Em novo livro, Míriam Leitão analisa as transformações e políticas de desmatamento da Amazônia, enfatizando a necessidade de valorizar o conhecimento indígena e a sustentabilidade para um futuro equilibrado.
As mudanças vivenciadas pela Amazônia nas décadas recentes foram abruptas e rápidas, exigindo um olhar aprofundado para serem compreendidas integralmente. Em “Amazônia na Encruzilhada”, a jornalista Míriam Leitão decifra esse complexo cenário, mergulhando nas atividades cotidianas do Ibama, nos alertas climáticos e no influente agronegócio para formular uma perspectiva abrangente.
Embora a Amazônia seja multifacetada e seus problemas, intrincados, o livro se destaca por sua fluidez. Com quase 500 páginas, a obra de Míriam é embalada por uma escrita dinâmica, uma abordagem educativa e domínio profundo do assunto.
Trajetória histórica e política da Amazônia
O diferencial da autora se dá por unir sua vasta experiência em cobertura econômica ao profundo entendimento dos desafios ambientais amazônicos, uma combinação pouco vista no jornalismo televisivo do Brasil.
Mesmo com a vastidão e diversidade da região, a consagrada jornalista traça uma linha do tempo clara: ascensão, declínio e potencial ressurgimento. Esta sequência simplificada poderia soar simplista, mas encapsula fielmente a trajetória do desmatamento na região desde a redemocratização do Brasil.

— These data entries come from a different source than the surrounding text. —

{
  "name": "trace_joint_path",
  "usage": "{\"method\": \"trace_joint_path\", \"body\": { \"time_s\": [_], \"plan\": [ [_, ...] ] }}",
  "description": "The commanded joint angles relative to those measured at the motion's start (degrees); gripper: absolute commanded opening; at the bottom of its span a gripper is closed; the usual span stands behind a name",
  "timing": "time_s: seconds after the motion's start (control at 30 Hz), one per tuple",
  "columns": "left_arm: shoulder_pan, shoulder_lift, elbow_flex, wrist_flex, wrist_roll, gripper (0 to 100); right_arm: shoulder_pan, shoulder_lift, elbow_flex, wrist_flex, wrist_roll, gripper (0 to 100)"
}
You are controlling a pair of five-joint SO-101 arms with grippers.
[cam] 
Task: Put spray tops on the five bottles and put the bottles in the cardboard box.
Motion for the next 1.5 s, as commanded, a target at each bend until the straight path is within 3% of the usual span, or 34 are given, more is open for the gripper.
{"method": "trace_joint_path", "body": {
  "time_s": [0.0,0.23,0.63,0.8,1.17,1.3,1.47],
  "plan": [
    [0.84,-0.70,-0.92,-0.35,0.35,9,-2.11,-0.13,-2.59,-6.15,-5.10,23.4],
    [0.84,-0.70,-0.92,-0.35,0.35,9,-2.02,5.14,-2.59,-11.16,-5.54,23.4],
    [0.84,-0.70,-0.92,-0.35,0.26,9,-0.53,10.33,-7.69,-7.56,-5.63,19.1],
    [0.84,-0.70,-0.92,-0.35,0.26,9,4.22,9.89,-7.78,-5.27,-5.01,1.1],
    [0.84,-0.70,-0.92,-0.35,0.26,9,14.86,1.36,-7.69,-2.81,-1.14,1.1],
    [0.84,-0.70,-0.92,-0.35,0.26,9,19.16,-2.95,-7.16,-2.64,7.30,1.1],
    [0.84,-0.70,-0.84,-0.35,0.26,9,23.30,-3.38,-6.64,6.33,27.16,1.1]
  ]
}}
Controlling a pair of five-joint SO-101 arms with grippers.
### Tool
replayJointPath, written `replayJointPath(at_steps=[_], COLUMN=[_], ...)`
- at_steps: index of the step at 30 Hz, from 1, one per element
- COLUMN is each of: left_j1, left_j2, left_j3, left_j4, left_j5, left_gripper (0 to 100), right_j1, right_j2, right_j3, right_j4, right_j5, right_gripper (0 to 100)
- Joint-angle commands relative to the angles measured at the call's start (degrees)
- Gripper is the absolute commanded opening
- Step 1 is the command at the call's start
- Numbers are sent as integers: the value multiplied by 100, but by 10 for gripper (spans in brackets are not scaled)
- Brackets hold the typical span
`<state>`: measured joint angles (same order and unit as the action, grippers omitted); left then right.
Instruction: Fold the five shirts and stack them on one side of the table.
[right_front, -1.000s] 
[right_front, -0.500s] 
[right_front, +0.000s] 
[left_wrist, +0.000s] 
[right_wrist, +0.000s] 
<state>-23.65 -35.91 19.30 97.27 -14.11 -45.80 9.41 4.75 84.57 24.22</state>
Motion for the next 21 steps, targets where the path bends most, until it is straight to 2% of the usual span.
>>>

Após esforços não bem-sucedidos na década de 80 e 90 para proteger a floresta, o governo Lula, sob a liderança da ministra Marina Silva, alcançou progresso notável ao minimizar o desmatamento. Isso foi possível graças a tecnologias avançadas de monitoramento, legislação rigorosa e um firme compromisso em fazer valer as leis.
A orientação desenvolvimentista de governos subsequentes, e sobretudo a política do governo Bolsonaro, colocou tais conquistas em xeque. Bolsonaro, influenciado por teorias infundadas sobre riquezas minerais e supostas ameaças à soberania nacional, comprometeu ainda mais a situação.
Os relatos que detalham as atitudes do ex-ministro do Meio Ambiente, Ricardo Salles, ilustram bem essa fase, como quando ele referiu-se a investidores estrangeiros como “comunistinhas” por criticarem as ações de Bolsonaro na região.
Contudo, como Míriam destaca, havia uma estratégia por trás dessa aparente irracionalidade. Em resumo, isso envolvia fortalecer líderes políticos regionais que lucravam com mineração, apropriação de terras e práticas agrícolas e madeireiras destrutivas.
A triste realidade é que a abordagem de favorecer a exploração intensiva da Amazônia apenas beneficia um pequeno grupo. A jornalista destaca pesquisas que evidenciam que os municípios da Amazônia com altas taxas de desmatamento exibem índices socioeconômicos mais baixos comparados a aqueles que respeitam o ecossistema.
Implicações no mercado global e o futuro sustentável
Esta abordagem predatória também mina o potencial da região em atrair investimentos globais, já que o mundo está se tornando cada vez menos permissivo com práticas de desmatamento. Entretanto, é válido apontar que mercados desenvolvidos, por vezes, adotam uma postura cínica em relação a essa questão.
A despeito das consequências econômicas adversas, a Amazônia já perdeu cerca de 20% de sua extensão. O livro mergulha nas razões subjacentes, destacando, por exemplo, as lacunas legislativas e os desafios logísticos que incentivam práticas destrutivas. A extração de ouro, insuficientemente regulamentada e ainda dependente de processos manuais antiquados, é um exemplo notório.
Com a reentrada de Lula e Marina Silva no cenário político, vislumbra-se um retorno a uma gestão mais ponderada da Amazônia. Contudo, ainda é incerto se essa mudança de direção será suficiente para reverter a tendência de destruição.
Míriam acredita firmemente na valorização do saber dos povos indígenas e na conversão da biodiversidade da floresta em produtos de valor agregado como solução para o dilema amazônico. Embora seja um desafio colossal, a alternativa poderia ser catastrófica para o Brasil e o planeta como um todo.